ASSIGNMENT → Print, in exact form, the lines below from the one containing "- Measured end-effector" through the one containing "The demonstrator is", and omit all others.

Stored items
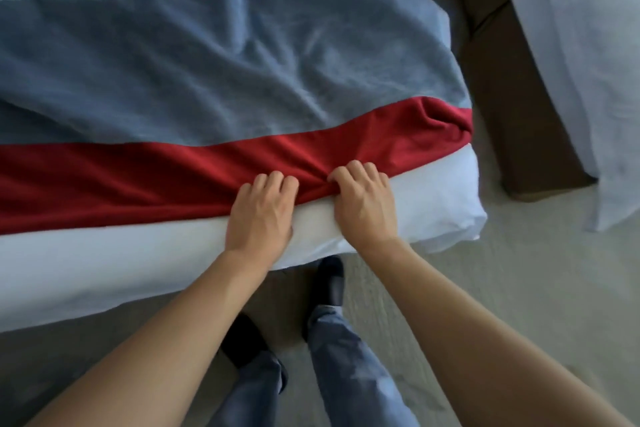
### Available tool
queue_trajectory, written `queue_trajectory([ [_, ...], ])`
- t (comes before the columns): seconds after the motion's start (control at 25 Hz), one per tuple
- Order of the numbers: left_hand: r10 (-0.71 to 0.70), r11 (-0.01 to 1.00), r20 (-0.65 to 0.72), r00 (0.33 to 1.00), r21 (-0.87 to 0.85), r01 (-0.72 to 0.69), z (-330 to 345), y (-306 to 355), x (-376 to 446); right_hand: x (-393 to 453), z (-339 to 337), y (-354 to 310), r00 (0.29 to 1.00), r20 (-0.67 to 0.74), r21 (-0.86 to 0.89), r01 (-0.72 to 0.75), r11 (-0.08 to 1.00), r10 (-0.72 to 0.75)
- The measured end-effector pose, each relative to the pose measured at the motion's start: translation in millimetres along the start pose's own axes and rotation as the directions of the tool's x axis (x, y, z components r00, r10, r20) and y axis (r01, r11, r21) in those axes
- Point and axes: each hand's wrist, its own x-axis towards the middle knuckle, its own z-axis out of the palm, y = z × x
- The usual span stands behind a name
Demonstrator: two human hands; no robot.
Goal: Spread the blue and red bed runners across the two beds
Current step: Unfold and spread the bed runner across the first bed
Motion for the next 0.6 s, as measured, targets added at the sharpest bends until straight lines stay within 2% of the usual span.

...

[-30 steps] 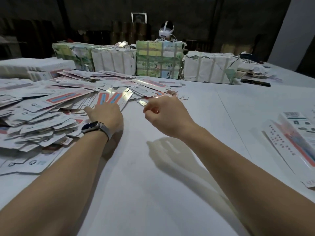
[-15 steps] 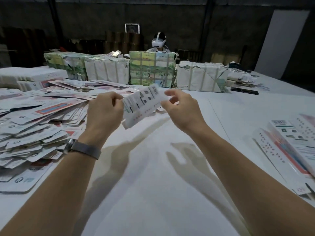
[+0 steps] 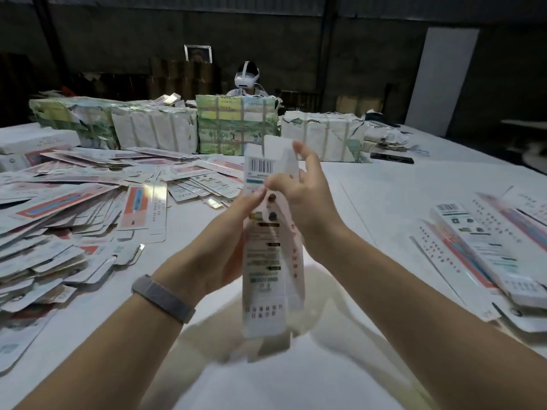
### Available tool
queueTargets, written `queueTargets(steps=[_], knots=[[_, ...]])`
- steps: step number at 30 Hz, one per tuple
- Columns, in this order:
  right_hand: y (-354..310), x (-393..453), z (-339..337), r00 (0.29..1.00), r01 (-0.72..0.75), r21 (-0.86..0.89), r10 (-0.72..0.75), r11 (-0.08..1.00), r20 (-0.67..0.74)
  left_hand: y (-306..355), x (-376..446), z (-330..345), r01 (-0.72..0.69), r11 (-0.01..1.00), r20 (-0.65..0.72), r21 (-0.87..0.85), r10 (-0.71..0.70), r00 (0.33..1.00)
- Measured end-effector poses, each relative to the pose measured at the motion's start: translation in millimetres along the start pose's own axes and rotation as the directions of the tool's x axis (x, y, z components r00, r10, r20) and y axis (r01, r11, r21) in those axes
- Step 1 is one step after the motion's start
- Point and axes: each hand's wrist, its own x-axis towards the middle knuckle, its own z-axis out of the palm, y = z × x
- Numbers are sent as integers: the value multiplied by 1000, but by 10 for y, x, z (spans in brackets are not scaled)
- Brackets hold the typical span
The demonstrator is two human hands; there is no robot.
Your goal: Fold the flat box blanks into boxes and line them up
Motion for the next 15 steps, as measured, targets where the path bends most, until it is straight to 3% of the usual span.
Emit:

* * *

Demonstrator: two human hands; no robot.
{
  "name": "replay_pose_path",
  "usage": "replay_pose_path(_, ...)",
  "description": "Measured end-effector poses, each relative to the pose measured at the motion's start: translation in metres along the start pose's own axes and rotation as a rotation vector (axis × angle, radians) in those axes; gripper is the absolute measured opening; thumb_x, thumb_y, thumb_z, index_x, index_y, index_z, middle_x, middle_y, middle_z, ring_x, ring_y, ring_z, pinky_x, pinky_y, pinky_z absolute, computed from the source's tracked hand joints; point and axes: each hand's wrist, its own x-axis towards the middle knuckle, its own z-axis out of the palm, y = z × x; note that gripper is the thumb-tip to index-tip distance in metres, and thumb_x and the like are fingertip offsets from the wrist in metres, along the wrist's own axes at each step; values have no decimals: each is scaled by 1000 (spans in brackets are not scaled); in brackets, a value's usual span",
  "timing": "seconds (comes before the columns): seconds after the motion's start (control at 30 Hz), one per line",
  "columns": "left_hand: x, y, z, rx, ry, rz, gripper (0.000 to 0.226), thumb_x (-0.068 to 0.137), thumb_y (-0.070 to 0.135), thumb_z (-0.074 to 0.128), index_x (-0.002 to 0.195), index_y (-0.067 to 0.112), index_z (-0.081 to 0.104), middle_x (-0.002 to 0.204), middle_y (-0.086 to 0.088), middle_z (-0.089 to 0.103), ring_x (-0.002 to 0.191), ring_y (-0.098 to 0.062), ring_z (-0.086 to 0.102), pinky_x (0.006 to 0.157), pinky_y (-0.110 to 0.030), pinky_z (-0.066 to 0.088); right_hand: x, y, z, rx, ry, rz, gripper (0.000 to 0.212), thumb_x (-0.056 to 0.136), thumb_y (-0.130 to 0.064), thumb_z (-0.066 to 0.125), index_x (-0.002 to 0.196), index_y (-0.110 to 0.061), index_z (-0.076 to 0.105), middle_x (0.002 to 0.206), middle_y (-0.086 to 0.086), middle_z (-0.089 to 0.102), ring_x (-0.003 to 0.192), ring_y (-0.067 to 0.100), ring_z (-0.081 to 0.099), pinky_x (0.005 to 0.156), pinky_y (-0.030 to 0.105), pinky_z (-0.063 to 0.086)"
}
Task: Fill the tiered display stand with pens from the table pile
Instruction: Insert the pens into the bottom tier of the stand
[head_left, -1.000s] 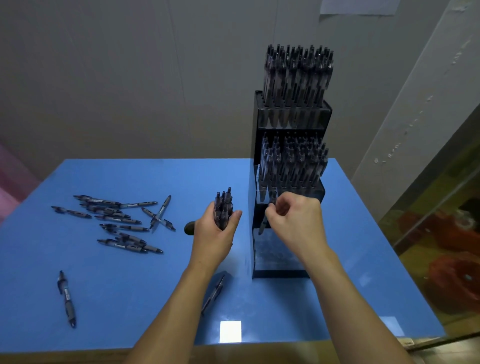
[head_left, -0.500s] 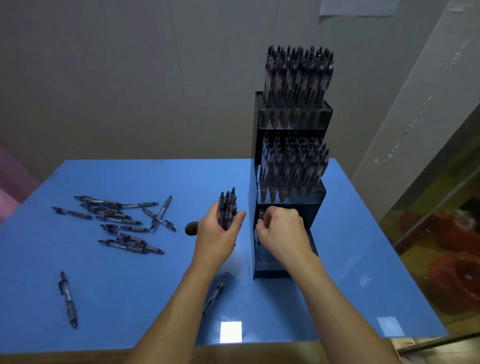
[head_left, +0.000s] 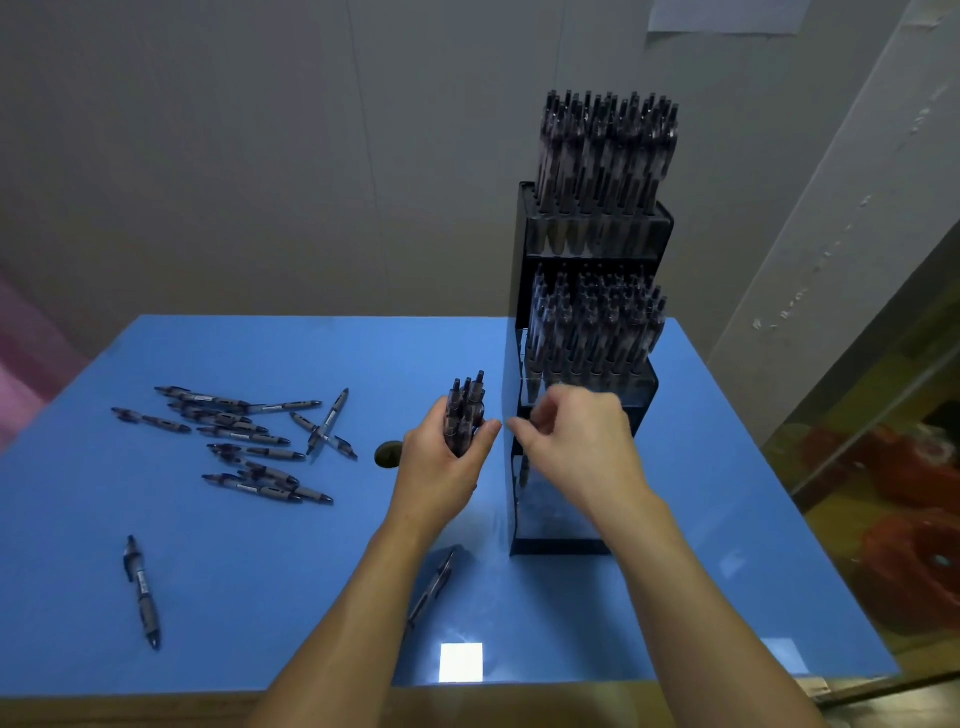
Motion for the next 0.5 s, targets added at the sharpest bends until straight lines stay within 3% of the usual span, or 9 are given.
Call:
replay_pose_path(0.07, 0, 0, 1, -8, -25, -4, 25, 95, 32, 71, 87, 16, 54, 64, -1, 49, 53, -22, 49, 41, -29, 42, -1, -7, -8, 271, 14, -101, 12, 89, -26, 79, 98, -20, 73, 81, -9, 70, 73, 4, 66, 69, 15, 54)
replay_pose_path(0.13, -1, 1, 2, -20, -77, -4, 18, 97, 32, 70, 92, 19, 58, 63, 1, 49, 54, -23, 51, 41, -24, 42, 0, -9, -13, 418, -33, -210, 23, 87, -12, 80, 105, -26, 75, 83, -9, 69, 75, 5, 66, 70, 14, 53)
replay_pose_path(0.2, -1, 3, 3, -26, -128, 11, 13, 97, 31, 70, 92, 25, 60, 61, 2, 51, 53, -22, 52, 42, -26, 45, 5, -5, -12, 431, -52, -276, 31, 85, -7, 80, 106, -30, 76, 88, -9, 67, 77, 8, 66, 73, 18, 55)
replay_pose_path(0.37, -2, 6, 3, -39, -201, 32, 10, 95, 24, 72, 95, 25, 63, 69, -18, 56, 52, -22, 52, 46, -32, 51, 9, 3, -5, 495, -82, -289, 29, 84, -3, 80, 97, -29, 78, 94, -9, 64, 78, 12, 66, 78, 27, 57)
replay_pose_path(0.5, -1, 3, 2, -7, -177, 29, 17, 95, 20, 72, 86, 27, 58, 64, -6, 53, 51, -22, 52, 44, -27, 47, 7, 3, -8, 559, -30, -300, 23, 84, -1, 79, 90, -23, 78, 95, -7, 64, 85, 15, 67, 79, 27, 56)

RESPONSE AREA →
- Measured end-effector poses, each relative to the pose measured at the motion's start: translation in millimetres along the start pose's own axes and rotation as the directions of the tool's x axis (x, y, z components r00, r10, r20) and y axis (r01, r11, r21) in those axes
- Step 1 is one step after the motion's start
- Point and axes: each hand's wrist, its own x-axis towards the middle knuckle, its own z-axis out of the palm, y = z × x
- Numbers are sent as integers: the value multiplied by 1000, but by 10 for y, x, z (spans in brackets are not scaled)
- Brackets hold the typical span
The demonstrator is two human hands; there is no robot.

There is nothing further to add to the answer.